> [Prompt] Write out again, exactly, the lines below starting at the one with "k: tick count" and ending at the one with "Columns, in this".

> [Given information]

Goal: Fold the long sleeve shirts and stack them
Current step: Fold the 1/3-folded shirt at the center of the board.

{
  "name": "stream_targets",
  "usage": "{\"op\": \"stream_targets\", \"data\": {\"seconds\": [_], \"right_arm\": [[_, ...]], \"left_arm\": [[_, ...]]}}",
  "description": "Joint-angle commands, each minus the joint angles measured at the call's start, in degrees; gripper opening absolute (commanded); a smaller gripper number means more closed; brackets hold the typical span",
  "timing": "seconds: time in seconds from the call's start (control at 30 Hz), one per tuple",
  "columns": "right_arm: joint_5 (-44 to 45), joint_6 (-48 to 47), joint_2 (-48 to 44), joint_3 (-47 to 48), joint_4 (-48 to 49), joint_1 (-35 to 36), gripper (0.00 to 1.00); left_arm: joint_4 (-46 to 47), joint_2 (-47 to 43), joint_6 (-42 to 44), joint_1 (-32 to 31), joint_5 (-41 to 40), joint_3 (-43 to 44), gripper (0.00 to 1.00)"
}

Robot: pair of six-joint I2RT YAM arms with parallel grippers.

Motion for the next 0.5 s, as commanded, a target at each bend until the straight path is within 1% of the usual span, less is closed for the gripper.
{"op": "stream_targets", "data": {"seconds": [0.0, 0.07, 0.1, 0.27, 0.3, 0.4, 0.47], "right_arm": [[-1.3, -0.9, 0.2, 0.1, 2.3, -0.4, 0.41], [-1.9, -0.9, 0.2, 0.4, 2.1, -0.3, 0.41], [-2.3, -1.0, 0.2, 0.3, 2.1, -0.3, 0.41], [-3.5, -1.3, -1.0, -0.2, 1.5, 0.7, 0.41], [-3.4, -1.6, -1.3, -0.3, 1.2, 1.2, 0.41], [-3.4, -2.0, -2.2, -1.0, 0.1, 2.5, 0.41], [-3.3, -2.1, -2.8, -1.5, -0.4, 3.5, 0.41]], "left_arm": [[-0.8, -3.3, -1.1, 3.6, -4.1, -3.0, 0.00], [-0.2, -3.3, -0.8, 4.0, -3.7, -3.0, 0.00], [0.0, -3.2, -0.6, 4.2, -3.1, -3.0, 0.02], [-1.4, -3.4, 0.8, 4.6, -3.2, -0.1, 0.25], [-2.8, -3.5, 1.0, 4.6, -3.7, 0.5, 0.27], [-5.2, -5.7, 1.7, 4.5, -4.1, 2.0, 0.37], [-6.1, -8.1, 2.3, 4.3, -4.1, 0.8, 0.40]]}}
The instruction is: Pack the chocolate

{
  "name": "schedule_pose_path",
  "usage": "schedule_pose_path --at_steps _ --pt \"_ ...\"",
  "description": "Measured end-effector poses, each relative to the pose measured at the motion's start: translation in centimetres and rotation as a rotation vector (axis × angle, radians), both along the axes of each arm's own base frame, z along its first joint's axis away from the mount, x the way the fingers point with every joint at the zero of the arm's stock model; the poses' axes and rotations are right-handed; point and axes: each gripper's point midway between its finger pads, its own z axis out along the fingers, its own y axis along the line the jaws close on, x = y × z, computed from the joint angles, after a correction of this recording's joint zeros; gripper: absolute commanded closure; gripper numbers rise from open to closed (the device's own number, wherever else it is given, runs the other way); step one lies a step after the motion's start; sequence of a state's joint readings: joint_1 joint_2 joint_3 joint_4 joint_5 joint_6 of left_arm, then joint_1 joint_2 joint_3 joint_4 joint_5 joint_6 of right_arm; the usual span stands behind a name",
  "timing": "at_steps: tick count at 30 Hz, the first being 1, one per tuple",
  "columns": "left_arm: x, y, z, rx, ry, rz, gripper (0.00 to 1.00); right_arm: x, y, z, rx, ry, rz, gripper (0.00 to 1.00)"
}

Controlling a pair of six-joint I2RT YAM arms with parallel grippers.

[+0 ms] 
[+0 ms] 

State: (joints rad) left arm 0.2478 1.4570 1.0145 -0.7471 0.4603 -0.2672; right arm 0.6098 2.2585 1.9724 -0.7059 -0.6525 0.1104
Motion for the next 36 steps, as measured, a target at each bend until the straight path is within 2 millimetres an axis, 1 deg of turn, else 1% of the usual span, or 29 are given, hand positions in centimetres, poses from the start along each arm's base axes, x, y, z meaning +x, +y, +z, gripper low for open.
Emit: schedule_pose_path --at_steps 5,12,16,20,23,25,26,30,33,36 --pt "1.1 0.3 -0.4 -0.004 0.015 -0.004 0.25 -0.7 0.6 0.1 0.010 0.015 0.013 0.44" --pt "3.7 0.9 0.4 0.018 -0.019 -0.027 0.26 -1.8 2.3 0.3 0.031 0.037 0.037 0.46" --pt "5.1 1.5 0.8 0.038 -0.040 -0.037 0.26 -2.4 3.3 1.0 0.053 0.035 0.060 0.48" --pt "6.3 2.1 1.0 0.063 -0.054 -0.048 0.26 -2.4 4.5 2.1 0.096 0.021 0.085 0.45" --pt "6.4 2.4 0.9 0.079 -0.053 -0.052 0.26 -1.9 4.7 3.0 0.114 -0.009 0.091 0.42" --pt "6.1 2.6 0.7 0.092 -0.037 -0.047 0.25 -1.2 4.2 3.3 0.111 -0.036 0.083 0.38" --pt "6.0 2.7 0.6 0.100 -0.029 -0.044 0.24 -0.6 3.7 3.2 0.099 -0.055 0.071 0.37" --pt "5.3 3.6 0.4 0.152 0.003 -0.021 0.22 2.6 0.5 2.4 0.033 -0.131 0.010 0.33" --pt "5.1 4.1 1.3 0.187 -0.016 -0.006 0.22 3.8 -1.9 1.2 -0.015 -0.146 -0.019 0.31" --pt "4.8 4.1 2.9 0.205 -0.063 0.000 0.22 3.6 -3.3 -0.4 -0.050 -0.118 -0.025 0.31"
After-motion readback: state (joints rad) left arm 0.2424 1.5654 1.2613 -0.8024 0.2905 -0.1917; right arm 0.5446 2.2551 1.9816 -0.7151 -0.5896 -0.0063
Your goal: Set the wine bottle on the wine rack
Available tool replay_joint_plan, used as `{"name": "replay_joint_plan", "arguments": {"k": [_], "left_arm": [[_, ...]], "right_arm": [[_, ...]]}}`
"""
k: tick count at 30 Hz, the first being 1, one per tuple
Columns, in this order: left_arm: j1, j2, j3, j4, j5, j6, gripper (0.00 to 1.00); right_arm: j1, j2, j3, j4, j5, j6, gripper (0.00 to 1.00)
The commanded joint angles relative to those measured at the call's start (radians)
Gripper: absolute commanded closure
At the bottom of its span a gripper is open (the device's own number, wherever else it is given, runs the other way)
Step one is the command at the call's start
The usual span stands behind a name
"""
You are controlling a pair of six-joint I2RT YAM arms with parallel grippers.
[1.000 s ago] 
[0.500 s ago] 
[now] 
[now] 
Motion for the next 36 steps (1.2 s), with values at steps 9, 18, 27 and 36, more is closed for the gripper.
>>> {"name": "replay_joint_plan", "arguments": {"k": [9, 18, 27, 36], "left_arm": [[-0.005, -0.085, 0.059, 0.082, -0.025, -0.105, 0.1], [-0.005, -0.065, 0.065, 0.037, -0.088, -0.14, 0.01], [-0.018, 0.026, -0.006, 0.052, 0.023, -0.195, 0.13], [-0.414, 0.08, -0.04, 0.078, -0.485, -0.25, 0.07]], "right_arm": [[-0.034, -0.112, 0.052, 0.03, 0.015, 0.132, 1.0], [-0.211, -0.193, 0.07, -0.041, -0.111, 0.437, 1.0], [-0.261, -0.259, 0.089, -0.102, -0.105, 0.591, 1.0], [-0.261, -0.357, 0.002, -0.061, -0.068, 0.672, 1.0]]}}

> [Solution to this problem]
k: tick count at 30 Hz, the first being 1, one per tuple
Columns, in this order: left_arm: j1, j2, j3, j4, j5, j6, gripper (0.00 to 1.00); right_arm: j1, j2, j3, j4, j5, j6, gripper (0.00 to 1.00)

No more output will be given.